Within the material below, transcribe exactly the lines from the one holding "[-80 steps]" through the one holding "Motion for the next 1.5", keeping both ends and skipping the rest.

# INFORMATION GIVEN
========

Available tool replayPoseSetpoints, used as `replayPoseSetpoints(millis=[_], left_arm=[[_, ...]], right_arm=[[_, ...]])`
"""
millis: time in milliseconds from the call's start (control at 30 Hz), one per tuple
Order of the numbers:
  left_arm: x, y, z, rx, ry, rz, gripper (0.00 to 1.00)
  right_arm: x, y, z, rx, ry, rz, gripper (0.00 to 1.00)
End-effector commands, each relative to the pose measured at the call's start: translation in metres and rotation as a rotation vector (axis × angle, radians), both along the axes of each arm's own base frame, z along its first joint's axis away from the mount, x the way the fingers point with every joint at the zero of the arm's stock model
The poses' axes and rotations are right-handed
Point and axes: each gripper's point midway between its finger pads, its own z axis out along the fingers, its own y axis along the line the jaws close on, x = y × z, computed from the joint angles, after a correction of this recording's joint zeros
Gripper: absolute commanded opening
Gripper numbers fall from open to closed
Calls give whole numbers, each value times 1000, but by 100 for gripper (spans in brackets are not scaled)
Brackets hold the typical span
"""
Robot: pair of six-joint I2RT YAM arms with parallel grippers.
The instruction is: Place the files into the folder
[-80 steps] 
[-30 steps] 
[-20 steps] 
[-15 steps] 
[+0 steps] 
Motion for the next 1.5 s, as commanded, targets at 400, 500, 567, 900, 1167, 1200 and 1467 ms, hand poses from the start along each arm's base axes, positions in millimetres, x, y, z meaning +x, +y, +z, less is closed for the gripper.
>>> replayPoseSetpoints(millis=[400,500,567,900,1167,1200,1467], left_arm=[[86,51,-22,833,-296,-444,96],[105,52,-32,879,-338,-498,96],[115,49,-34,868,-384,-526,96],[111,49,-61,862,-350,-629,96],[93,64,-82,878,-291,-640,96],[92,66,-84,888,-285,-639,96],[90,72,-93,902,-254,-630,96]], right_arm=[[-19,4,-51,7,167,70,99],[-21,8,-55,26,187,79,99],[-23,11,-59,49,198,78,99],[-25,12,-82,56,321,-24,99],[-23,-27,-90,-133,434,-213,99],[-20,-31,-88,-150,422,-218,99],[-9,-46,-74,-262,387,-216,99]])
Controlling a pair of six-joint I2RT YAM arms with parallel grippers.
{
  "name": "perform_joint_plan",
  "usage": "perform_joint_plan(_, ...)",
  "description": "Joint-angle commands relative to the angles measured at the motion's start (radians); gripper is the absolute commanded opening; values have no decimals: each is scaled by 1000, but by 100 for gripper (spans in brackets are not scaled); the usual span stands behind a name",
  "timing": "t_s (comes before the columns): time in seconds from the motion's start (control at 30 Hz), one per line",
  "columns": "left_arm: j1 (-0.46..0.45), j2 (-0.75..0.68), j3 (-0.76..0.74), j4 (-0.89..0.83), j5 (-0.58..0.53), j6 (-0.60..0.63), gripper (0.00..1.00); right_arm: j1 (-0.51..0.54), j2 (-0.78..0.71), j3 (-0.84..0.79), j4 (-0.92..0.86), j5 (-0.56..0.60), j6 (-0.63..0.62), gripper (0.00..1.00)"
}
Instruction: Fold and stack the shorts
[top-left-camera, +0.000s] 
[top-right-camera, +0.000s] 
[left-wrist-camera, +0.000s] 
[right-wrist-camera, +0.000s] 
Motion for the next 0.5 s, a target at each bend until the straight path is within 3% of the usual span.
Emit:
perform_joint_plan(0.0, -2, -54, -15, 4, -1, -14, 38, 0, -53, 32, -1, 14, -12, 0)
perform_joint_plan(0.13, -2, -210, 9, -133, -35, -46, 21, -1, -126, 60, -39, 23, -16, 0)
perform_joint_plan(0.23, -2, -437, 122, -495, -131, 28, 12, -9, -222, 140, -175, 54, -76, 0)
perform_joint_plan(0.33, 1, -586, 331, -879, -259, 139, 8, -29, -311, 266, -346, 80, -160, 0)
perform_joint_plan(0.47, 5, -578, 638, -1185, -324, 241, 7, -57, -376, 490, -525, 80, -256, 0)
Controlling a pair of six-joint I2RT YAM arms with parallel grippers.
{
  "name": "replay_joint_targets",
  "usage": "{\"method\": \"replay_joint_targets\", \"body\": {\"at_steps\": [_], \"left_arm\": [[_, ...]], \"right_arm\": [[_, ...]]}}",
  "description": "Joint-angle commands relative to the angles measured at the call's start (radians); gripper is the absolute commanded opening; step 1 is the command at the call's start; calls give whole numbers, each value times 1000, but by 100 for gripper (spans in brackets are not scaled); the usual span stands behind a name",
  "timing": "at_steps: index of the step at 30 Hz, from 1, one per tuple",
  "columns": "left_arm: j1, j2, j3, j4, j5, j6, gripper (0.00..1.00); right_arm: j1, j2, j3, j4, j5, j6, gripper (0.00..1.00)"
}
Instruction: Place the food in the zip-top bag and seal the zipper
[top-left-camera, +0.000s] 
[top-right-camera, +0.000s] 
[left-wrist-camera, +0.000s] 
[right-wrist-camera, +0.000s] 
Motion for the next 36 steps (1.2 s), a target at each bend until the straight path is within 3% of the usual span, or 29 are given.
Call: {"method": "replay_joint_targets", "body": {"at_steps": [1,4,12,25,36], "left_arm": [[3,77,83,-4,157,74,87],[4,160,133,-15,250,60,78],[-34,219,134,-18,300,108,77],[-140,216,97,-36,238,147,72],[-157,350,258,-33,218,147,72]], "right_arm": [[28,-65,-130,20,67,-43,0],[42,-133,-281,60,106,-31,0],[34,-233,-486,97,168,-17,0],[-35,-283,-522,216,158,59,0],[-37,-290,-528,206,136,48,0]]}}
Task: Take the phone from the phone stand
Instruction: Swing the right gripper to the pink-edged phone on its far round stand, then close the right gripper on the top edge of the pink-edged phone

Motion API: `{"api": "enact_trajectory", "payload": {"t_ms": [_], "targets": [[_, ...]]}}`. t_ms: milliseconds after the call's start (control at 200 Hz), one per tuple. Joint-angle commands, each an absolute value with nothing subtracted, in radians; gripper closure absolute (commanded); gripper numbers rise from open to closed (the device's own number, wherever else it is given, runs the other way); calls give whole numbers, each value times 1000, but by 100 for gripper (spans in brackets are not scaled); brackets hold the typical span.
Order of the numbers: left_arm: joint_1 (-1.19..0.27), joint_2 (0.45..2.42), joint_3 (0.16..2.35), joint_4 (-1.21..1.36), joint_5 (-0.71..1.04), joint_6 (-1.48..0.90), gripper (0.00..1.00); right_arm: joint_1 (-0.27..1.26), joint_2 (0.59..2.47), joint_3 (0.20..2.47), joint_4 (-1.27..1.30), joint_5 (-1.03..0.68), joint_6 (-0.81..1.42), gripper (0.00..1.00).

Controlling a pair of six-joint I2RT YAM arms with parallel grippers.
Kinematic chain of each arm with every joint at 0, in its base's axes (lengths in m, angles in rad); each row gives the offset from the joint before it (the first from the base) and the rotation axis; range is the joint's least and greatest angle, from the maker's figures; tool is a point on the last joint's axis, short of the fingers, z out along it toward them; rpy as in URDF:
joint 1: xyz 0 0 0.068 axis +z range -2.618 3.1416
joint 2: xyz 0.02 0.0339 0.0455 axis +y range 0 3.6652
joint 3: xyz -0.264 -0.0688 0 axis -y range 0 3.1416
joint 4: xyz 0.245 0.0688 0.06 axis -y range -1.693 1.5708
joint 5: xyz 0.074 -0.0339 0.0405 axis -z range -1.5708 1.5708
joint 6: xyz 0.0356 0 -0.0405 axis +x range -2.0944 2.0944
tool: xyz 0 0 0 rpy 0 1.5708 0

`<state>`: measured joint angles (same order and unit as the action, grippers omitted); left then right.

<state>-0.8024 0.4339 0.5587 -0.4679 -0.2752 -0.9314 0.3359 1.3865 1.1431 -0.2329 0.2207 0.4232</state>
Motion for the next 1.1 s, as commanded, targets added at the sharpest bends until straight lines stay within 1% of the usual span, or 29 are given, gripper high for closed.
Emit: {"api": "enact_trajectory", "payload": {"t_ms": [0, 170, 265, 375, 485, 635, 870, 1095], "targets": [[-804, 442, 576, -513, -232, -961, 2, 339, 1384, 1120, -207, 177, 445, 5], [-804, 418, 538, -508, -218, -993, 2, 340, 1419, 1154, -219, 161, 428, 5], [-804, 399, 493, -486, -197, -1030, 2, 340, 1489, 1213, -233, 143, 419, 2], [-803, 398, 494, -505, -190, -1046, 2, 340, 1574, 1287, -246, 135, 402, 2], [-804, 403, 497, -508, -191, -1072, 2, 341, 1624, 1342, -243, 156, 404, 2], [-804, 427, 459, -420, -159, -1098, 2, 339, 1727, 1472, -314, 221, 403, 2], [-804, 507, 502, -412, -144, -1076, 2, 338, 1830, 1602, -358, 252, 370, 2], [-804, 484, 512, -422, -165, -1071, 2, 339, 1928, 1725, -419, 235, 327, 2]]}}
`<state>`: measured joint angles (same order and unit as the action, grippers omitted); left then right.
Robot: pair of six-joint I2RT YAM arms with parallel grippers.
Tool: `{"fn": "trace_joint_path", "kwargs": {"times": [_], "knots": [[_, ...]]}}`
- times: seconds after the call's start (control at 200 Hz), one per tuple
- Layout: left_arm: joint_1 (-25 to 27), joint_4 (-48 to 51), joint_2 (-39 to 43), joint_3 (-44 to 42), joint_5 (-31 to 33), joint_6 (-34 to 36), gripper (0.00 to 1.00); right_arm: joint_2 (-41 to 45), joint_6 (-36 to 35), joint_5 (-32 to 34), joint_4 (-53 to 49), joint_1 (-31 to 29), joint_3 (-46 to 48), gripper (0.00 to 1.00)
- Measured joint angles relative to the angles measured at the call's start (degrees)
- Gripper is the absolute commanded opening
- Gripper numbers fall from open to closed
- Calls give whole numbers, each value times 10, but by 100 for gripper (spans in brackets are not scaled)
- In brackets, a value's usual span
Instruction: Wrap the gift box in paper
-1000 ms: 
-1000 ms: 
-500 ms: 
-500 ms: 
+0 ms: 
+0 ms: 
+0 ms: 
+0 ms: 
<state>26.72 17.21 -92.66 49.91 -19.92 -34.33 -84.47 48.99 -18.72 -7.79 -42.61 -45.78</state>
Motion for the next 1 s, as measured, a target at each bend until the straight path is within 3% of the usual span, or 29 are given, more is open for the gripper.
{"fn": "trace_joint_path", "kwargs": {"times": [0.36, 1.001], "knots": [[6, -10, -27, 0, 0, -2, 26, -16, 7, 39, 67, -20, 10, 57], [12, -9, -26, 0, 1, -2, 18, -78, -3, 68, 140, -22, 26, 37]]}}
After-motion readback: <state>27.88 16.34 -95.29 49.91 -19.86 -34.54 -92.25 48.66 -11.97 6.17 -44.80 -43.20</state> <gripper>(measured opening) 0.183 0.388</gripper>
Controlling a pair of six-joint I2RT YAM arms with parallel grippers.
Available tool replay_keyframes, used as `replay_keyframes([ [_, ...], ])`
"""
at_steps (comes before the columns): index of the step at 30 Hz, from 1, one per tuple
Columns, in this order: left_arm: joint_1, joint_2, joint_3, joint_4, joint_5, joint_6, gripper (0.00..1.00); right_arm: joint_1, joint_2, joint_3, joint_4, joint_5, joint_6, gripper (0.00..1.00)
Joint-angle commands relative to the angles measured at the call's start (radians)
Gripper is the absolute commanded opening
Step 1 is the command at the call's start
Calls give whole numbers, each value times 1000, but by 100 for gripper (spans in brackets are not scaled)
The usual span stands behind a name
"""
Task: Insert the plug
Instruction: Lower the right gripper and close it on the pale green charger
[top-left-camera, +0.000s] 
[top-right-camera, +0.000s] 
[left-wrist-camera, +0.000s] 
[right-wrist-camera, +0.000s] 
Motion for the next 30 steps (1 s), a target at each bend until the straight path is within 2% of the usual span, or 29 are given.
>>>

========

# REPLY
[-80 steps] 
[-30 steps] 
[-20 steps] 
[-15 steps] 
[+0 steps] 
Motion for the next 1.5 s, as commanded, targets at 400, 500, 567, 900, 1167, 1200 and 1467 ms, hand poses from the start along each arm's base axes, positions in millimetres, x, y, z meaning +x, +y, +z, less is closed for the gripper.

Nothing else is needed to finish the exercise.